* [Task brief]:
Transcribe word for word the lines below from the line with "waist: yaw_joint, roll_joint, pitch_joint" through the line with "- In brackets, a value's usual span", ends included.

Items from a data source
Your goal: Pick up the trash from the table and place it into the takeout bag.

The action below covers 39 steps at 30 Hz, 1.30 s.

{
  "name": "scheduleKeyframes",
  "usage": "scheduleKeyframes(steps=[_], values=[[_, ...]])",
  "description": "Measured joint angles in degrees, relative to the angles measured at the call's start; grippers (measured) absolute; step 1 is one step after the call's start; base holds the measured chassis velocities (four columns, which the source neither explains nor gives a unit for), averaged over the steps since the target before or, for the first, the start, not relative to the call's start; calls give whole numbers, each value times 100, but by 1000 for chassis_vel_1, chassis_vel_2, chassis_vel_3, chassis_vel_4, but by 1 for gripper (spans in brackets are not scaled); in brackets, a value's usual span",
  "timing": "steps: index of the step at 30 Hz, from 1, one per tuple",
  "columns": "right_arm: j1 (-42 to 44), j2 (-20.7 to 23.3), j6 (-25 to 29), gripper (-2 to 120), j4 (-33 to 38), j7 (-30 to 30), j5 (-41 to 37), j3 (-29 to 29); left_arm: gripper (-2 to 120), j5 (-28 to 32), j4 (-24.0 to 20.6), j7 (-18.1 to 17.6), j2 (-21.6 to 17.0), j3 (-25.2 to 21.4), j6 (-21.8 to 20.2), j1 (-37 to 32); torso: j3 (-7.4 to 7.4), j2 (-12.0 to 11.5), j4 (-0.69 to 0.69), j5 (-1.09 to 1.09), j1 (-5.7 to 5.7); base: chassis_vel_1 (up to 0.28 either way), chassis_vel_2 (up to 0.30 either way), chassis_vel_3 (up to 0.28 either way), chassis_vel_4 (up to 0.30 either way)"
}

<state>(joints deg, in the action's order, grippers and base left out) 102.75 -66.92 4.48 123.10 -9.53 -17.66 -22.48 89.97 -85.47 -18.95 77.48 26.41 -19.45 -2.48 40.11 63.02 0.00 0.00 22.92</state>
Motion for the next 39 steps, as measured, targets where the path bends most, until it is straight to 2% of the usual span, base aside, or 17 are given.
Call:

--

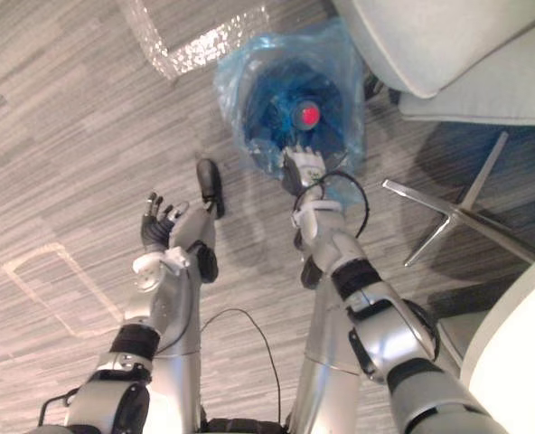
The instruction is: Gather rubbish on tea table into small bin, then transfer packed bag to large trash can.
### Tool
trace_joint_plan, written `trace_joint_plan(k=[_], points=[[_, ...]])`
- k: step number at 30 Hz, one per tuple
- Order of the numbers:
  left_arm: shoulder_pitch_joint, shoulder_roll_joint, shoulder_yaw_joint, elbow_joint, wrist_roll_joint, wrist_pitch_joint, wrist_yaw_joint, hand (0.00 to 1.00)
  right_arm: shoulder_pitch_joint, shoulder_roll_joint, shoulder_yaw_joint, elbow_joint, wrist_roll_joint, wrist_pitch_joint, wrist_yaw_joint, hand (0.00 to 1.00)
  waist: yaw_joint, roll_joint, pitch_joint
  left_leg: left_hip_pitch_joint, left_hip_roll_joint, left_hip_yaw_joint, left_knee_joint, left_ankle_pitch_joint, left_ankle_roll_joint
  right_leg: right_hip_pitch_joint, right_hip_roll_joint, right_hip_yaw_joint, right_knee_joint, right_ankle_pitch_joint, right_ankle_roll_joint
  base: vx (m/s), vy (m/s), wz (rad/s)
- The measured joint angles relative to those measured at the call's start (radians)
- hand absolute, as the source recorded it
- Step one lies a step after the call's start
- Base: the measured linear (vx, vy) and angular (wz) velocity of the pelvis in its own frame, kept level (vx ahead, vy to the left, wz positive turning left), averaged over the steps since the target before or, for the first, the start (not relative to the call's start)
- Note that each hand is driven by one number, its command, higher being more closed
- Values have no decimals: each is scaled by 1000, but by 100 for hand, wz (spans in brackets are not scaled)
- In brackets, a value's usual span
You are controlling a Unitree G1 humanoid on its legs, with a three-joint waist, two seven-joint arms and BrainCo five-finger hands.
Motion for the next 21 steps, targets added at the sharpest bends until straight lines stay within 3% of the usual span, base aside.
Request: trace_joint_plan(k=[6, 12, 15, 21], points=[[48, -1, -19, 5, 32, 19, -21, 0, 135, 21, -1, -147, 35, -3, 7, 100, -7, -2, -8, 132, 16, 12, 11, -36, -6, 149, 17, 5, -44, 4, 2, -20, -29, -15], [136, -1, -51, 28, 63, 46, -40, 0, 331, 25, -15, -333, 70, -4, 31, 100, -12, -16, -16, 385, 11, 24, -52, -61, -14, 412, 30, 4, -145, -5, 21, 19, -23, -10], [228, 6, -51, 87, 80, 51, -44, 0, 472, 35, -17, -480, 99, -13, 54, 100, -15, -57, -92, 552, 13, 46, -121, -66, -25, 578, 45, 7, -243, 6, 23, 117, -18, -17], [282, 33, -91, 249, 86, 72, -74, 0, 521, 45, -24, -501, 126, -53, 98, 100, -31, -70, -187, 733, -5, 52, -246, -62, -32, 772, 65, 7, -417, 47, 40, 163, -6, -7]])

* [Your response]:
  waist: yaw_joint, roll_joint, pitch_joint
  left_leg: left_hip_pitch_joint, left_hip_roll_joint, left_hip_yaw_joint, left_knee_joint, left_ankle_pitch_joint, left_ankle_roll_joint
  right_leg: right_hip_pitch_joint, right_hip_roll_joint, right_hip_yaw_joint, right_knee_joint, right_ankle_pitch_joint, right_ankle_roll_joint
  base: vx (m/s), vy (m/s), wz (rad/s)
- The measured joint angles relative to those measured at the call's start (radians)
- hand absolute, as the source recorded it
- Step one lies a step after the call's start
- Base: the measured linear (vx, vy) and angular (wz) velocity of the pelvis in its own frame, kept level (vx ahead, vy to the left, wz positive turning left), averaged over the steps since the target before or, for the first, the start (not relative to the call's start)
- Note that each hand is driven by one number, its command, higher being more closed
- Values have no decimals: each is scaled by 1000, but by 100 for hand, wz (spans in brackets are not scaled)
- In brackets, a value's usual span

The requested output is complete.